La lluvia cae, y el cielo hace luces, como si fueran flashes. 
Ahora viene lo peor. Los ruidos, esos ruidos que siente que le suenan en el alma. Esos truenos, que son tan fuertes que el sonido hace vibrar el agua del suelo.
Con la luz de la luna puede distinguir a lo lejos un quincho, sin paredes pero con una parrilla y techo. Empieza a correr con más velocidad, como si el quincho se alejara. Mira para atrás y está todo negro, mira para adelante y siente que el quincho está cada vez más lejos.
Deja de correr, respira profundo, se mira sus manos y se da cuenta que no ve bien. Siente que el estómago se revuelve, su cabeza le empieza a pesar, y se cae.
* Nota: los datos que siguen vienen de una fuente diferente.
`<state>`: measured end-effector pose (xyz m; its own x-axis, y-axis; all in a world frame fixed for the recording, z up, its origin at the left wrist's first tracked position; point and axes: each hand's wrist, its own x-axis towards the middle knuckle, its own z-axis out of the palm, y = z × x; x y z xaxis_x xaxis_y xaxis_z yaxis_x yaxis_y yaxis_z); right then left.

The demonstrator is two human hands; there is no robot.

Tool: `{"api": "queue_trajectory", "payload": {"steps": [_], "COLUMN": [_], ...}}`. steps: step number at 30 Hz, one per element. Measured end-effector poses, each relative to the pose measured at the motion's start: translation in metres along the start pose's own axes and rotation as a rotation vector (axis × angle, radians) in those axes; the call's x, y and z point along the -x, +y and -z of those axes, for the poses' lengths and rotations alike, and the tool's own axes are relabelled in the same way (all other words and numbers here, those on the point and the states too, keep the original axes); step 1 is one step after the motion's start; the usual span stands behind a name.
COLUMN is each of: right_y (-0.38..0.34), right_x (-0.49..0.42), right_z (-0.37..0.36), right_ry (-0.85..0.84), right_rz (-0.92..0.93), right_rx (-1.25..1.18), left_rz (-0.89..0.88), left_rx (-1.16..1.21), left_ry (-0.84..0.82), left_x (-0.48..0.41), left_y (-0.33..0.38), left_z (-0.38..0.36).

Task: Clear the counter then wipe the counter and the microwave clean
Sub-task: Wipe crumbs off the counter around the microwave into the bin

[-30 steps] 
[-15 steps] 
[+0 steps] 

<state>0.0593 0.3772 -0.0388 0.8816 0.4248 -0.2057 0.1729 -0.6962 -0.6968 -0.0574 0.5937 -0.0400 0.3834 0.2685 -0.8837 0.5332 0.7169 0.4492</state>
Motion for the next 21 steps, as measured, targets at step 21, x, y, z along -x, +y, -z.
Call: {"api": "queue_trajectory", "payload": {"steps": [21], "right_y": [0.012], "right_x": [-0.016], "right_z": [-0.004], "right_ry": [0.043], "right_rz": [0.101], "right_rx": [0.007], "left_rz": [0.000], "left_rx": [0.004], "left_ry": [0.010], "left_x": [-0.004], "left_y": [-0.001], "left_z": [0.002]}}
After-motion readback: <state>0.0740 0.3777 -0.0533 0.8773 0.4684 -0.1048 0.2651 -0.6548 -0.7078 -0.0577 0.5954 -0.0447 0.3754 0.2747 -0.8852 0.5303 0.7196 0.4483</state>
-Qué me está pasando? *intentando gritar, murmulla con lágrimas pidiendo ayuda*
Siente que la lluvia cae más fuerte, que los rayos se le vienen encima, se frota los ojos, se levanta, y con la mirada fija en el quincho, empieza a correr nuevamente.
Cuesta retomar el paso, pero el miedo por la sensación de que la persiguen se le fue, ahora el miedo es por cómo se siente. Miedo a volver a caer, a volver a sentir ese revoltijo, miedo a lo extraño.
En un momento siente que está cerca, y corre más rápido. El quincho estába todo mojado, menos el techo que hacía esa parrilla; se acurrucó y se metió debajo.
Tratando de recuperar el aliento, se tapa los oídos para dejar de escuchar los truenos. Cierra los ojos bien fuerte y empieza a llorar como si tuviera 4 años. Llorar a los gritos, descargar todo, sentía que se le iba el aliento en ese llanto. Le empiezan a arder los ojos y se los vuelve a frotar, pero más fuerte.
Mira sus manos y estában rojas, los ojos le ardían más y más. No podía parar de llorar, sus lágrimas eran de sangre! El miedo la consumió por completo, se volvió a marear, ya no sentia sus pies de tanto correr, estába toda mojada, seguían los truenos, la lluvia, el dolor de cabeza; pero nada la habia asustado peor, que esas lágrimas de sangre.